### The problem
Your task is to repeat the lines below exactly, excluding any pictures they contain.

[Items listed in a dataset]
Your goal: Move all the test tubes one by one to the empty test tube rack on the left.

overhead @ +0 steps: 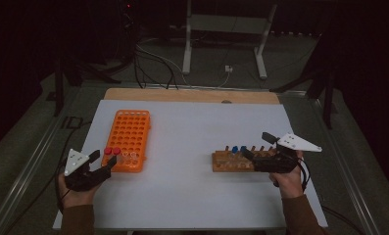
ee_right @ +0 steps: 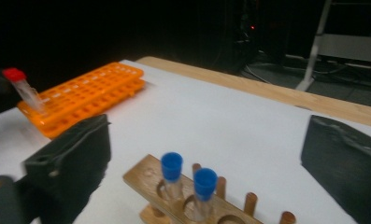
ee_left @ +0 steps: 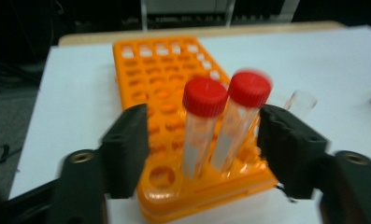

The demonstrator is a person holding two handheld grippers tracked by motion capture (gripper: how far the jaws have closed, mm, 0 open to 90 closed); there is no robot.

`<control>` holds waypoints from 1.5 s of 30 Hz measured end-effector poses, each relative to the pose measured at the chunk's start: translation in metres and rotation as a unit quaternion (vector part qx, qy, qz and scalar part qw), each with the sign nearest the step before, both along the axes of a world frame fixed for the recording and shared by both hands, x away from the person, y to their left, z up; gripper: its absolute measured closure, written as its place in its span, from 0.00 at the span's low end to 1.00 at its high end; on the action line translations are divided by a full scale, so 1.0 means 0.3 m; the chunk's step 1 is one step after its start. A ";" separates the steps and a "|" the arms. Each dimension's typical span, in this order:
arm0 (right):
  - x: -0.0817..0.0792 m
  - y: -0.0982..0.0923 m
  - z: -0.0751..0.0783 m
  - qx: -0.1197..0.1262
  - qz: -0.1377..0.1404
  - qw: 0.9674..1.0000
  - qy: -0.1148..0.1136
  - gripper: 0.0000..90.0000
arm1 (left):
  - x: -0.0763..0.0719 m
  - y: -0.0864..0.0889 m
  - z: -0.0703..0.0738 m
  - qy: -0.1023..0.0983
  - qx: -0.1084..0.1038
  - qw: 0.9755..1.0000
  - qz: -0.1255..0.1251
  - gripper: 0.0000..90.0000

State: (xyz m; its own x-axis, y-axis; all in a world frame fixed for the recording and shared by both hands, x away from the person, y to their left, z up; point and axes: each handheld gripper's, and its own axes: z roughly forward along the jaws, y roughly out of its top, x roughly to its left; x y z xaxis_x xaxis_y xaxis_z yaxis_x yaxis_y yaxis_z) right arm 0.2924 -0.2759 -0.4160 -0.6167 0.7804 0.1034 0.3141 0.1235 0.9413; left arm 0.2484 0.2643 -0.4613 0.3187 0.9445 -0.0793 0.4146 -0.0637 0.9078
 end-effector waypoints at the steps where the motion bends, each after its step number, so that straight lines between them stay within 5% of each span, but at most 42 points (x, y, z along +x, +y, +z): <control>1: 0.003 0.000 -0.005 -0.005 -0.002 1.000 0.002 0.05 | -0.004 -0.002 0.007 -0.006 -0.002 1.000 0.001 0.31; 8: 0.014 -0.001 -0.031 -0.023 -0.017 1.000 0.007 0.17 | -0.010 -0.031 0.048 -0.028 -0.033 0.999 -0.006 0.13; 14: 0.026 0.007 -0.052 -0.039 -0.020 0.999 0.012 0.25 | -0.007 -0.076 0.068 -0.034 -0.032 0.999 -0.016 0.00; 25: 0.041 0.021 -0.094 -0.070 -0.016 0.997 0.028 0.57 | -0.012 -0.167 0.096 -0.047 -0.026 0.997 -0.051 0.00; 34: 0.046 0.049 -0.130 -0.083 0.016 0.995 0.043 0.79 | -0.012 -0.233 0.115 -0.054 -0.018 0.995 -0.078 0.01; 45: 0.052 0.065 -0.155 -0.088 0.026 0.994 0.055 0.84 | 0.000 -0.275 0.107 -0.047 -0.014 0.994 -0.096 0.01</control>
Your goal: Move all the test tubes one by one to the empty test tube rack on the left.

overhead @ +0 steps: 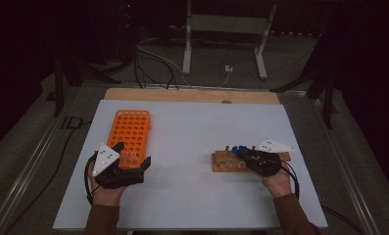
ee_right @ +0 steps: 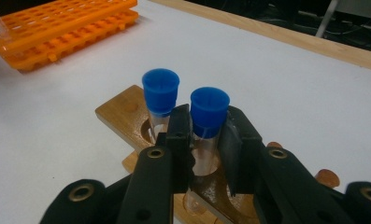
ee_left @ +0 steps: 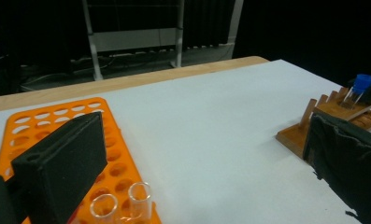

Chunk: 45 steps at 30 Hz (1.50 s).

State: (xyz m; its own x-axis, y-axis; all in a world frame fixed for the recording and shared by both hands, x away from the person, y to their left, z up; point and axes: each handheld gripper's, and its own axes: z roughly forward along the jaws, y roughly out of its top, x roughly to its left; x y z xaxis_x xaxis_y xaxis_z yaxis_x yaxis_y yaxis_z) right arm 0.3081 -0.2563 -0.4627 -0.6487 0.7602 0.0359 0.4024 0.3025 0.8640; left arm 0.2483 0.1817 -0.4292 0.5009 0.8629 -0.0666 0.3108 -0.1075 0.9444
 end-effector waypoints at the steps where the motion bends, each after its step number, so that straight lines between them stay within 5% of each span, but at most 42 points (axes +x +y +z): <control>1: 0.000 0.001 -0.001 0.000 0.000 1.000 0.000 0.84 | 0.001 -0.004 -0.002 0.001 0.001 1.000 -0.002 0.01; 13: -0.007 -0.014 0.024 0.005 -0.004 1.000 -0.007 0.85 | 0.018 -0.051 -0.015 0.007 0.005 1.000 -0.021 0.01; 33: -0.071 -0.042 0.184 0.039 -0.013 0.997 -0.063 0.85 | 0.020 -0.089 -0.036 0.011 0.013 0.999 -0.039 0.01; 45: -0.102 0.005 0.217 0.050 0.031 0.997 -0.054 0.85 | 0.028 -0.173 -0.029 0.010 0.017 0.997 -0.074 0.01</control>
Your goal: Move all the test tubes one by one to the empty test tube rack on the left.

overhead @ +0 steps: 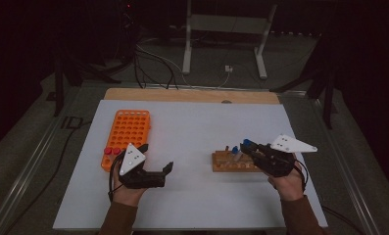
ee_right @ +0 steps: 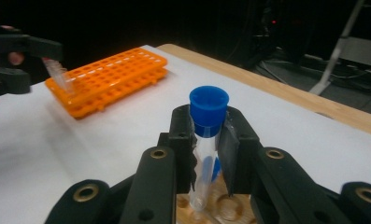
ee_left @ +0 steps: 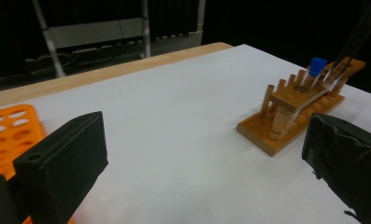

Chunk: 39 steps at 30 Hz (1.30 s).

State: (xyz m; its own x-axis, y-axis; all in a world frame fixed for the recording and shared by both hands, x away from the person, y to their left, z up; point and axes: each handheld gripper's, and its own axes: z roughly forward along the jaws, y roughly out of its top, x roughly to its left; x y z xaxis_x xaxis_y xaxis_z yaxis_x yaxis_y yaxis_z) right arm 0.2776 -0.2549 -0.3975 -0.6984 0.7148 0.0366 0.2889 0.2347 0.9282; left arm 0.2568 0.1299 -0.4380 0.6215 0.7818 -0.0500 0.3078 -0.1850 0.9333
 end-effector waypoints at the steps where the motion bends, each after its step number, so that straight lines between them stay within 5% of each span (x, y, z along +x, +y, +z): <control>1: 0.000 0.005 -0.002 0.001 0.004 1.000 0.003 0.85 | 0.002 -0.009 -0.001 -0.001 0.001 1.000 -0.004 0.01; 18: -0.010 0.121 -0.032 0.001 0.052 0.998 0.019 0.85 | 0.019 -0.207 -0.015 0.011 0.005 0.996 -0.083 0.08; 28: -0.015 0.174 -0.048 -0.001 0.072 0.997 0.026 0.85 | 0.018 -0.319 -0.014 0.008 0.007 0.992 -0.124 0.23; 31: -0.018 0.185 -0.052 -0.001 0.078 0.997 0.027 0.85 | 0.017 -0.347 -0.019 0.008 0.016 0.991 -0.129 0.30; 39: -0.023 0.201 -0.058 -0.005 0.090 0.996 0.029 0.85 | 0.025 -0.368 -0.028 0.018 0.019 0.988 -0.154 0.68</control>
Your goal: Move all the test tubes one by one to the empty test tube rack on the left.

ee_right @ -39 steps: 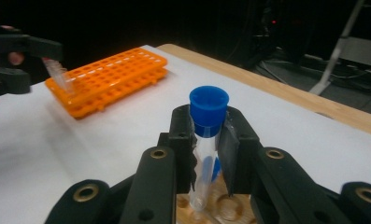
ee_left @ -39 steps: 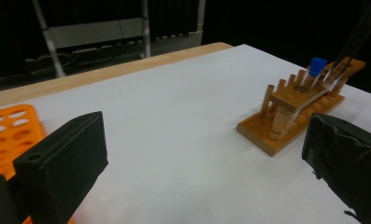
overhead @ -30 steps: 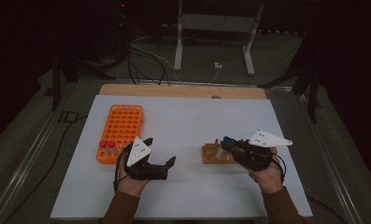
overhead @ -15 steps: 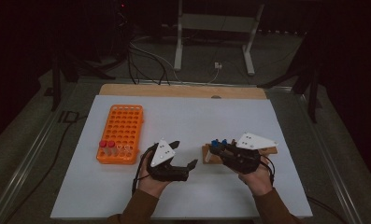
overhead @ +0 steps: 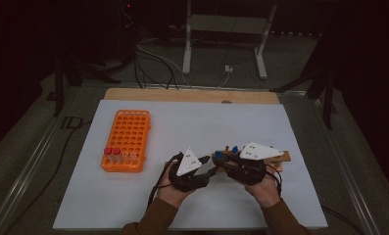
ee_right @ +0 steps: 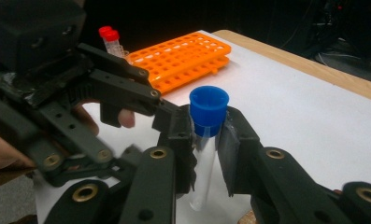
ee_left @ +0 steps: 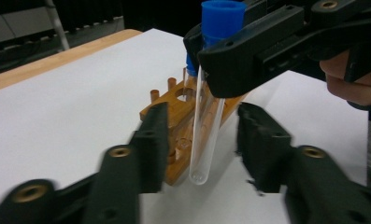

### Answer to this problem
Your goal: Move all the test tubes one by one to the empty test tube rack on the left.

overhead @ +0 steps: 
ee_right @ +0 steps: 
ee_left @ +0 steps: 

The demonstrator is a person holding two handheld grippers tracked by motion capture (gripper: how far the jaws have closed, mm, 0 open to 90 closed); there is no robot.

`<control>` holds waypoints from 1.5 s of 30 Hz measured end-effector poses, each relative to the pose measured at the chunk's start: translation in metres and rotation as a unit quaternion (vector part qx, qy, qz and scalar part qw), each with the sign nearest the step before, both along the axes of a world frame fixed for the recording and shared by both hands, x away from the person, y to their left, z up; gripper: its absolute measured closure, written as its place in its span, from 0.00 at the span's low end to 1.00 at its high end; on the action line translations are divided by a full scale, so 1.0 means 0.3 m; the chunk's step 1 is one step after its start. A ";" separates the steps and a "|" the arms. Each dimension's typical span, in this order:
arm0 (right):
  - x: -0.0817..0.0792 m
  - y: -0.0982..0.0923 m
  - z: -0.0751..0.0783 m
  - qx: -0.1197..0.1262
  - qz: -0.1377..0.1404
  - qw: 0.9674..1.0000
  - qy: -0.1148..0.1136
  - gripper: 0.0000..90.0000
arm1 (left):
  - x: -0.0763..0.0719 m
  - y: -0.0864..0.0889 m
  - z: -0.0703..0.0738 m
  - qy: -0.1023..0.0983
  - qx: -0.1084..0.1038
  - qw: 0.9755..1.0000
  - qz: -0.1255..0.1251
  - gripper: 0.0000..90.0000

State: (xyz m; its own x-axis, y-axis; all in a world frame fixed for the recording and shared by both hands, x away from the person, y to their left, z up; point and axes: each handheld gripper's, and its own axes: z roughly forward along the jaws, y roughly out of its top, x roughly to its left; x y z xaxis_x xaxis_y xaxis_z yaxis_x yaxis_y yaxis_z) right arm 0.2924 -0.2759 -0.4160 -0.6167 0.7804 0.1034 0.3141 0.1235 0.9413; left arm 0.2484 0.2643 -0.4613 0.3187 0.9445 -0.0793 0.4146 -0.0637 0.9078
 end-effector waypoints at the steps where the motion bends, each after its step number, so that straight lines between them stay within 5% of each span, but at most 42 points (x, y, z along +x, +y, +z): <control>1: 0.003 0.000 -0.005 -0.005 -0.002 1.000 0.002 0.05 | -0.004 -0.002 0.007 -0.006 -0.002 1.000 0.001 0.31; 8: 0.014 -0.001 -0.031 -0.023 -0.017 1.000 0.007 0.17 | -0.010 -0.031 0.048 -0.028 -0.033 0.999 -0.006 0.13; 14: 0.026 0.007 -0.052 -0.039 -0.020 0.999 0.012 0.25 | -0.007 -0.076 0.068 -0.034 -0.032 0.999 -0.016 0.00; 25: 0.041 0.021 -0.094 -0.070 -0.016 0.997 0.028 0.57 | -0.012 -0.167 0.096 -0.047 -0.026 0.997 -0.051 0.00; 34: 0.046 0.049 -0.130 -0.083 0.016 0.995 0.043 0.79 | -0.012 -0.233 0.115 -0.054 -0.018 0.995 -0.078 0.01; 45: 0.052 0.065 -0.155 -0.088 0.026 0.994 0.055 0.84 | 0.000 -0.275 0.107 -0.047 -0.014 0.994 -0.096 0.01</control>
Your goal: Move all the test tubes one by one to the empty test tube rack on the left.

overhead @ +0 steps: 
ee_right @ +0 steps: 
ee_left @ +0 steps: 

Chunk: 45 steps at 30 Hz (1.50 s).

State: (xyz m; its own x-axis, y-axis; all in a world frame fixed for the recording and shared by both hands, x away from the person, y to their left, z up; point and axes: each handheld gripper's, and its own axes: z roughly forward along the jaws, y roughly out of its top, x roughly to its left; x y z xaxis_x xaxis_y xaxis_z yaxis_x yaxis_y yaxis_z) right arm 0.3081 -0.2563 -0.4627 -0.6487 0.7602 0.0359 0.4024 0.3025 0.8640; left arm 0.2483 0.1817 -0.4292 0.5009 0.8629 -0.0666 0.3108 -0.1075 0.9444
 end-effector waypoints at the steps where the motion bends, each after its step number, so that straight lines between them stay within 5% of each span, but at most 42 points (axes +x +y +z): <control>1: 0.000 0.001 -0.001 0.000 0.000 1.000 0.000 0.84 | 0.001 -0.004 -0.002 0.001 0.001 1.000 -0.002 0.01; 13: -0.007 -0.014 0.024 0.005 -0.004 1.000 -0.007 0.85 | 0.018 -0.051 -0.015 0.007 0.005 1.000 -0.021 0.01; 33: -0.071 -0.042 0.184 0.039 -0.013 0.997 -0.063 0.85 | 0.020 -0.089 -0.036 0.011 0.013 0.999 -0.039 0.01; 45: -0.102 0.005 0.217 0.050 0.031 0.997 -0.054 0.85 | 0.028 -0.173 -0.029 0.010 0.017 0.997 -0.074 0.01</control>
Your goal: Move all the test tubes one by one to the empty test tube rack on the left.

overhead @ +0 steps: 
ee_right @ +0 steps: 
ee_left @ +0 steps: 

Chunk: 39 steps at 30 Hz (1.30 s).

State: (xyz m; its own x-axis, y-axis; all in a world frame fixed for the recording and shared by both hands, x away from the person, y to their left, z up; point and axes: each handheld gripper's, and its own axes: z roughly forward along the jaws, y roughly out of its top, x roughly to its left; x y z xaxis_x xaxis_y xaxis_z yaxis_x yaxis_y yaxis_z) right arm 0.2776 -0.2549 -0.3975 -0.6984 0.7148 0.0366 0.2889 0.2347 0.9282; left arm 0.2568 0.1299 -0.4380 0.6215 0.7818 -0.0500 0.3078 -0.1850 0.9333
 end-effector waypoints at the steps where the motion bends, each after its step number, so that straight lines between them stay within 5% of each span (x, y, z along +x, +y, +z): <control>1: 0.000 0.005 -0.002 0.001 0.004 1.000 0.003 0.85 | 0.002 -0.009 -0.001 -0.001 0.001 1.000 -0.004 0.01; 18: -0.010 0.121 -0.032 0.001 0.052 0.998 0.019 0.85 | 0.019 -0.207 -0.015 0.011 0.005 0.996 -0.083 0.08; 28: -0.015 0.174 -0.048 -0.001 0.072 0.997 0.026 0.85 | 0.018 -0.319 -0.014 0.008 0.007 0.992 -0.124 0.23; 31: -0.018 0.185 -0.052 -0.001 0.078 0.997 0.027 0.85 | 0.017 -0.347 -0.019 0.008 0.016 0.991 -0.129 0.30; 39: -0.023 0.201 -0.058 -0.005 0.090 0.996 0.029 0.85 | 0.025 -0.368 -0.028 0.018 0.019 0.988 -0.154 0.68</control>
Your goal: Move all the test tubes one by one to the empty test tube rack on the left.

ee_right @ -39 steps: 
ee_left @ -39 steps: 
overhead @ -30 steps: 
overhead @ -15 steps: 
overhead @ +0 steps: 
ee_right @ +0 steps: 
ee_left @ +0 steps: 

Nothing further is required for this exercise.